[[ Source information, beginning ]]

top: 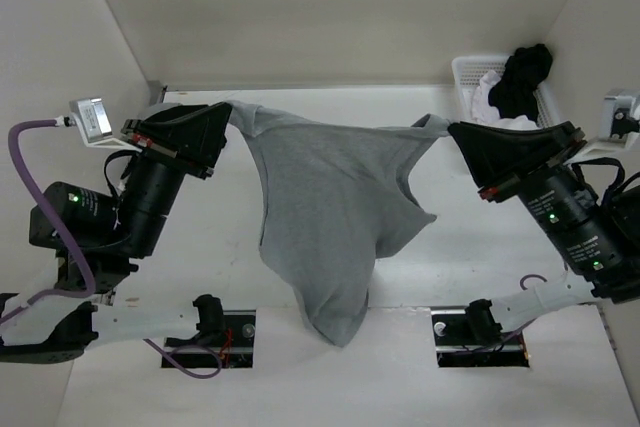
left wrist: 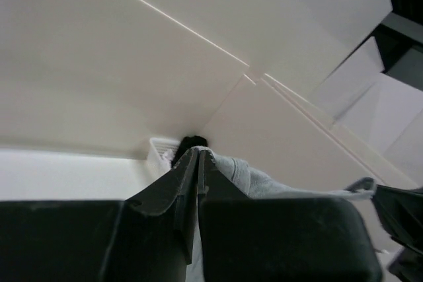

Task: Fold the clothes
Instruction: Flatten the tank top out

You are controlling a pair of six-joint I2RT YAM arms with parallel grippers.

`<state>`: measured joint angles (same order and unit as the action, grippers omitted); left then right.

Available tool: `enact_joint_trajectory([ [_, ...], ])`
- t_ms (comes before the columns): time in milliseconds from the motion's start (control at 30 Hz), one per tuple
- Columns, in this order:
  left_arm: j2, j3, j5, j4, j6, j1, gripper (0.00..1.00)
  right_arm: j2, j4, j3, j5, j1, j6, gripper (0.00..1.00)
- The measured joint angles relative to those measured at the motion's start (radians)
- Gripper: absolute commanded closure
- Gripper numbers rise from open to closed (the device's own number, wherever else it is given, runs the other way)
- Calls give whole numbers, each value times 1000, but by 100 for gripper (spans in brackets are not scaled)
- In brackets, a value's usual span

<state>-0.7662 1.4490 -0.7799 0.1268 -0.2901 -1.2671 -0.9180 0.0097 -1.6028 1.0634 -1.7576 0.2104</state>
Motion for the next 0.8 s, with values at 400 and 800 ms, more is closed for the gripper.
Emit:
enact_joint_trajectory([
  [400,-240,-218,-60,-380,204,358,100,-99,296,249,-90,533,191,100],
  [800,-240,74,-3,-374,340,169,100,-145,89,-72,-293,500,118,100],
])
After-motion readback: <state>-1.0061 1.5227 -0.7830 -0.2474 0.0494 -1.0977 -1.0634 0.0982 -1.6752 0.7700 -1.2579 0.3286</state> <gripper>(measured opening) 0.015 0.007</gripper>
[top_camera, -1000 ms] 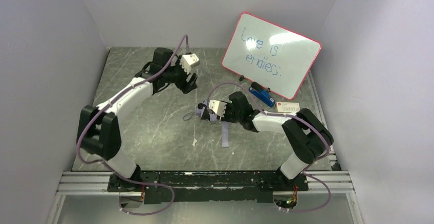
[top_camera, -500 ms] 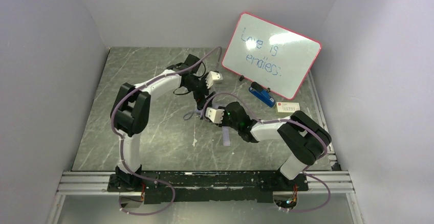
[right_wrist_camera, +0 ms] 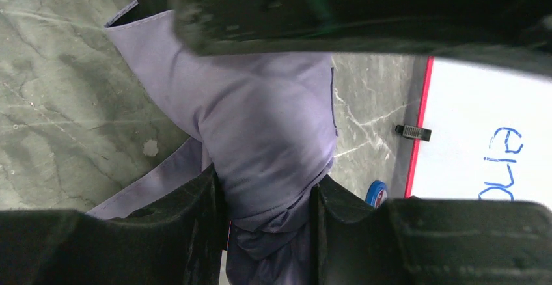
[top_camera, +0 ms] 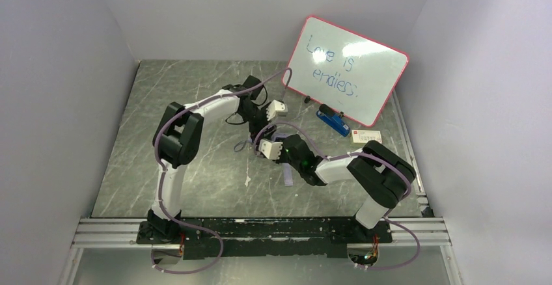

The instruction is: Put away the umbrella

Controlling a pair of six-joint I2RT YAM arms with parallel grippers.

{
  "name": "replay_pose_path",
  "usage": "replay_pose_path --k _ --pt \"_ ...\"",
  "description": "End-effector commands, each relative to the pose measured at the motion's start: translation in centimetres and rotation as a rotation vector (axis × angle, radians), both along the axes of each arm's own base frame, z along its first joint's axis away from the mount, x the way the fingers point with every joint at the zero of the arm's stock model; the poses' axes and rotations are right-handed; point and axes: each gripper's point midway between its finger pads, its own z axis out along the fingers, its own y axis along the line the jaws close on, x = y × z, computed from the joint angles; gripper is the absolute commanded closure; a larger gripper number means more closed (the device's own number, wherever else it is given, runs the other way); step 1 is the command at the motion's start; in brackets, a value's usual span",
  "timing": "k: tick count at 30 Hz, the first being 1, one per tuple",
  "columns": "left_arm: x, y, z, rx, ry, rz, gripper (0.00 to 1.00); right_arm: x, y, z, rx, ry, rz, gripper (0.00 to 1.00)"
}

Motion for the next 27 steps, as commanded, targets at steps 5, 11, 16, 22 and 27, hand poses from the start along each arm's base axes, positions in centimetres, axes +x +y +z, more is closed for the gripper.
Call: replay_pose_path --k 5,11,16,22,27 --pt "-4.4 0.5 -3.1 0.054 0.103 -0.121 0.12 -3.7 -4.1 -6.3 -0.208 0.194 -0.012 0.89" --pt "-4.3 0.1 -3.6 0.057 0.115 -0.103 0.32 -3.7 -4.0 -6.1 -0.193 0.187 -0.017 0.89" --pt "-4.7 -0.5 -3.9 0.073 0.114 -0.1 0.55 -3.7 -3.2 -5.7 -0.151 0.185 -0.016 0.88" --pt "-4.3 0.3 -4.7 0.13 0.068 -0.055 0.93 -4.0 -1.4 -3.7 -0.024 0.197 -0.011 0.62" --pt "-3.9 1.2 -5.3 0.173 0.027 -0.011 0.95 -3.9 -0.3 0.4 0.149 0.146 -0.03 0.32"
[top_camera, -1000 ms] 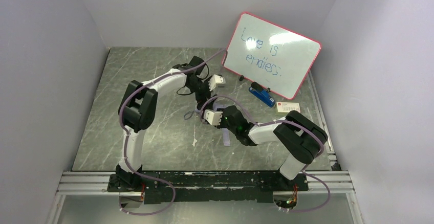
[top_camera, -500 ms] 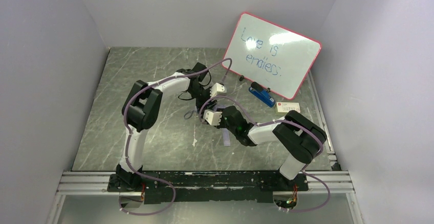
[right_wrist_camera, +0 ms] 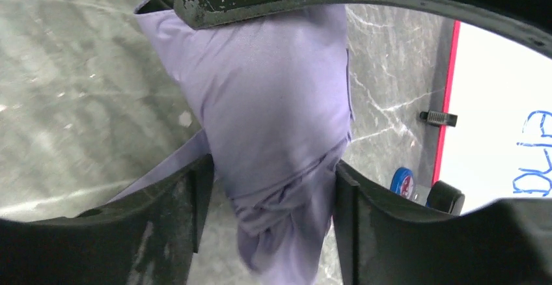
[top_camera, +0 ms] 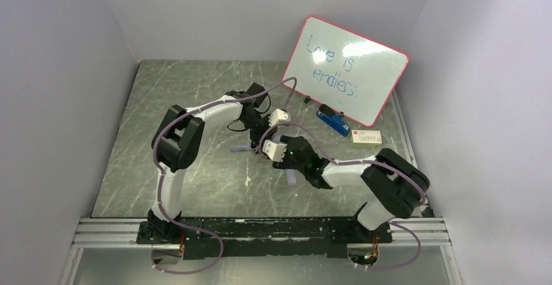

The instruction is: Put away the umbrella

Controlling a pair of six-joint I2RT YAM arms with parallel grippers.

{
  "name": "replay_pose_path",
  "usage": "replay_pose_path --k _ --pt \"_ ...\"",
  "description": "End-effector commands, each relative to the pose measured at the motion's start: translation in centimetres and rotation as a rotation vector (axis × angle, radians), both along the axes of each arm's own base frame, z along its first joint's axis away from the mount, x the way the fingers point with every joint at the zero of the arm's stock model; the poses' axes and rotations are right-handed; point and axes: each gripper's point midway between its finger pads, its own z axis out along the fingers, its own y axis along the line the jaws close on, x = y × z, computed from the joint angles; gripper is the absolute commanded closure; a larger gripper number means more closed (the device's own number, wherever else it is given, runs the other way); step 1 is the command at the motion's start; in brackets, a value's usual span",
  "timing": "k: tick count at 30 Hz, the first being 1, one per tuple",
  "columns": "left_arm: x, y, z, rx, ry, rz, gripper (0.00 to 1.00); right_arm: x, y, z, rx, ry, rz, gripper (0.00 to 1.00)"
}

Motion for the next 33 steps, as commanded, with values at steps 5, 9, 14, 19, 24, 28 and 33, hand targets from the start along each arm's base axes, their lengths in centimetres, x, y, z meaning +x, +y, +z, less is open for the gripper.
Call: replay_pose_path --k 5,9,14,19,24,28,33 --pt "0.6 1.5 -3.5 0.131 -0.079 0.071 0.95 -2.2 0.4 5.9 0.318 0.04 -0.078 0.29" --pt "1.5 1.7 -3.2 0.138 -0.129 0.116 0.95 -3.0 -0.2 11.0 0.532 -0.007 -0.123 0.3" --pt "2.0 1.9 -3.1 0.158 -0.205 0.145 0.95 -4.1 -3.3 16.5 0.844 -0.087 -0.253 0.32" --pt "1.9 2.0 -2.8 0.183 -0.271 0.166 0.95 -4.5 -7.5 17.6 1.09 -0.035 -0.549 0.39" --pt "1.9 2.5 -2.6 0.21 -0.349 0.21 0.95 -5.2 -9.4 15.4 1.124 0.079 -0.788 0.41" --pt "1.8 2.9 -2.2 0.25 -0.46 0.23 0.95 -4.6 -11.3 13.8 1.061 0.124 -0.955 0.4" --pt "1.1 2.9 -2.4 0.284 -0.567 0.232 0.95 -2.0 -13.3 11.8 1.063 0.27 -1.021 0.37"
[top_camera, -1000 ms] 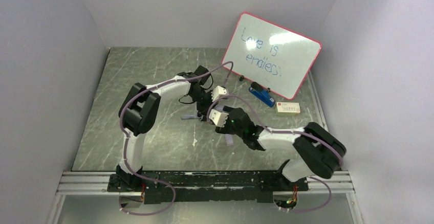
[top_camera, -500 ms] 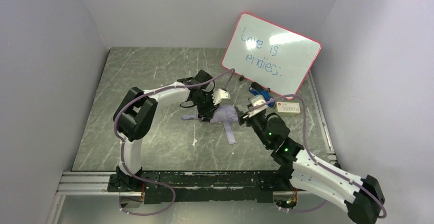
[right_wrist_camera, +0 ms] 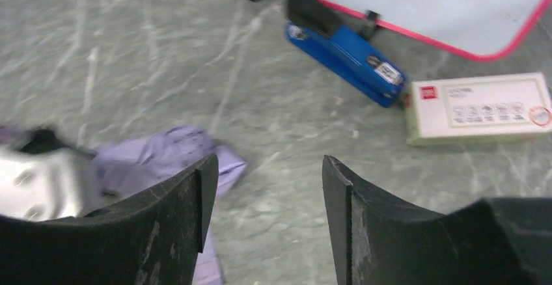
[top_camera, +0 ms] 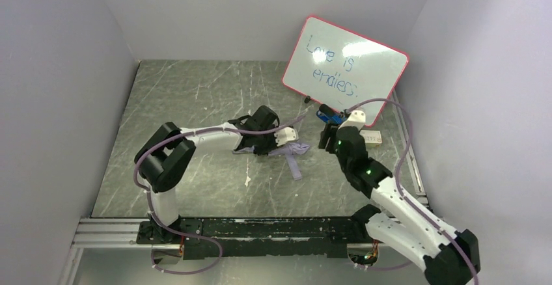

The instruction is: Put away the umbrella

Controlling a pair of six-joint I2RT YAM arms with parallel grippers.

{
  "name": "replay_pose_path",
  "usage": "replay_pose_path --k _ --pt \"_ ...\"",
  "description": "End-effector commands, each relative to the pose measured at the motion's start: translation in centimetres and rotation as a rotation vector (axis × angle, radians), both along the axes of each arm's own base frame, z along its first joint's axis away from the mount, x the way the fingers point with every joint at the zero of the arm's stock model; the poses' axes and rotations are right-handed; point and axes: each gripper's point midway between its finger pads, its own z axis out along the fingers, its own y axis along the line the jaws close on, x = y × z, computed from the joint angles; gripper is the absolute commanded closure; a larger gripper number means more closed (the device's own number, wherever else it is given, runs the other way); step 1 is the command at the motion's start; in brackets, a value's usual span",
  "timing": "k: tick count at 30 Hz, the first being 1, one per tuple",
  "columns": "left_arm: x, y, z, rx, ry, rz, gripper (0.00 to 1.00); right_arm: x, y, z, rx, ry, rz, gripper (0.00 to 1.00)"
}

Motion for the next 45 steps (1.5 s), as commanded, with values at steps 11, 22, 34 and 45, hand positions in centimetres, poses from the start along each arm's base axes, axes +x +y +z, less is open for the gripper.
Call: replay_pose_path --k 11,22,34,45 --pt "-1.4 2.2 -4.2 0.319 -0.314 0.028 0.95 4.9 3.2 -4.7 0.014 0.3 0.384 0.3" --pt "-2.3 1.8 -5.0 0.449 -0.545 -0.027 0.95 8.7 6.7 -4.8 -0.182 0.18 0.735 0.17" --pt "-3.6 2.4 -6.4 0.562 -0.695 -0.124 0.95 5.9 8.2 -6.7 -0.341 0.237 1.221 0.19" --pt "-3.9 2.9 -7.2 0.588 -0.726 -0.159 0.95 4.2 8.7 -8.6 -0.36 0.292 1.353 0.23"
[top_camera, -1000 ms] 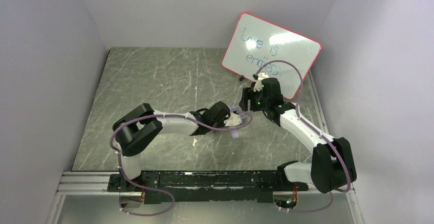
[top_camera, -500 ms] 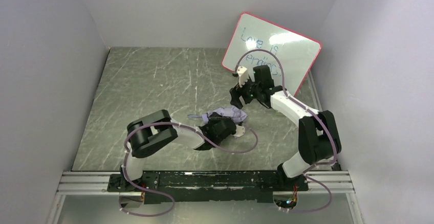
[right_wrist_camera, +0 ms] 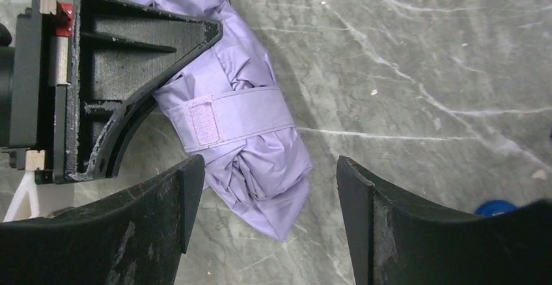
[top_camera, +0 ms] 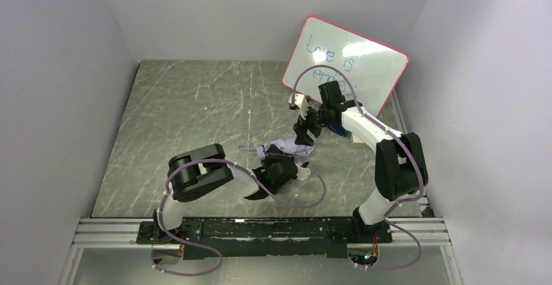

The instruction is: Put away the umbrella

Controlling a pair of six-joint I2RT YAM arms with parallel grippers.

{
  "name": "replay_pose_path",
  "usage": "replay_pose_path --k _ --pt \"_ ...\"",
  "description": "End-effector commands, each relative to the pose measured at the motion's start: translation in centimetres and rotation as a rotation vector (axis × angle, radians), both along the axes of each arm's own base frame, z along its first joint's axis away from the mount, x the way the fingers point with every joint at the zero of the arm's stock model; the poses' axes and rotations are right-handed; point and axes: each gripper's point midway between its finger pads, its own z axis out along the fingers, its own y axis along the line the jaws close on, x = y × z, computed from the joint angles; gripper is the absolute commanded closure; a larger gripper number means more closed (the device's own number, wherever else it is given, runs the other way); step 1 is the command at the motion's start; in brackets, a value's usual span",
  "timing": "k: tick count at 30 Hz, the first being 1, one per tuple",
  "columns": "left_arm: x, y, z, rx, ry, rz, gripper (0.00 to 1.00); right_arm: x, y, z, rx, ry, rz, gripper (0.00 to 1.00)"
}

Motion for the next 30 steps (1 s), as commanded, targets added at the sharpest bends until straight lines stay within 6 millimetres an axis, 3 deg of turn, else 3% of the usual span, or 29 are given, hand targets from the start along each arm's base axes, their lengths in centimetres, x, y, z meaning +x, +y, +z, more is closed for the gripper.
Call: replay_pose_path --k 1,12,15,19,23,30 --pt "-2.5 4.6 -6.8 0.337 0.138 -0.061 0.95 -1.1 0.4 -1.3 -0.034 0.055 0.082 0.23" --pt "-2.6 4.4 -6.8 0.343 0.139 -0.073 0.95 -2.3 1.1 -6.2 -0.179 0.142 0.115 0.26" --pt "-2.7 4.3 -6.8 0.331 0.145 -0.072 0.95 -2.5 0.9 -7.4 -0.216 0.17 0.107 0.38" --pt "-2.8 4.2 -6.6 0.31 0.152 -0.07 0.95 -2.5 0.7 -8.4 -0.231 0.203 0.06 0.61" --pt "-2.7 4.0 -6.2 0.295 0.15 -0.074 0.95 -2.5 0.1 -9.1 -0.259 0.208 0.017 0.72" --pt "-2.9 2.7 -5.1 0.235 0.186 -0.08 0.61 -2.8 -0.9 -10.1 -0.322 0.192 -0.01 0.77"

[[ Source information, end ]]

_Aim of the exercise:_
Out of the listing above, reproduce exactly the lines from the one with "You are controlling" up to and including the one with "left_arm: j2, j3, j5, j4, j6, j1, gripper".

_Exercise response:_
You are controlling a pair of six-joint I2RT YAM arms with parallel grippers.

`<state>`: measured joint angles (same order and unit as the action, grippers omitted); left then right.

Available tool: `enact_joint_trajectory([ [_, ...], ])`
- t_ms (comes before the columns): time in milliseconds from the motion's start (control at 30 Hz), one per tuple
- Columns, in this order:
  left_arm: j2, j3, j5, j4, j6, j1, gripper (0.00..1.00)

The requested output has been produced.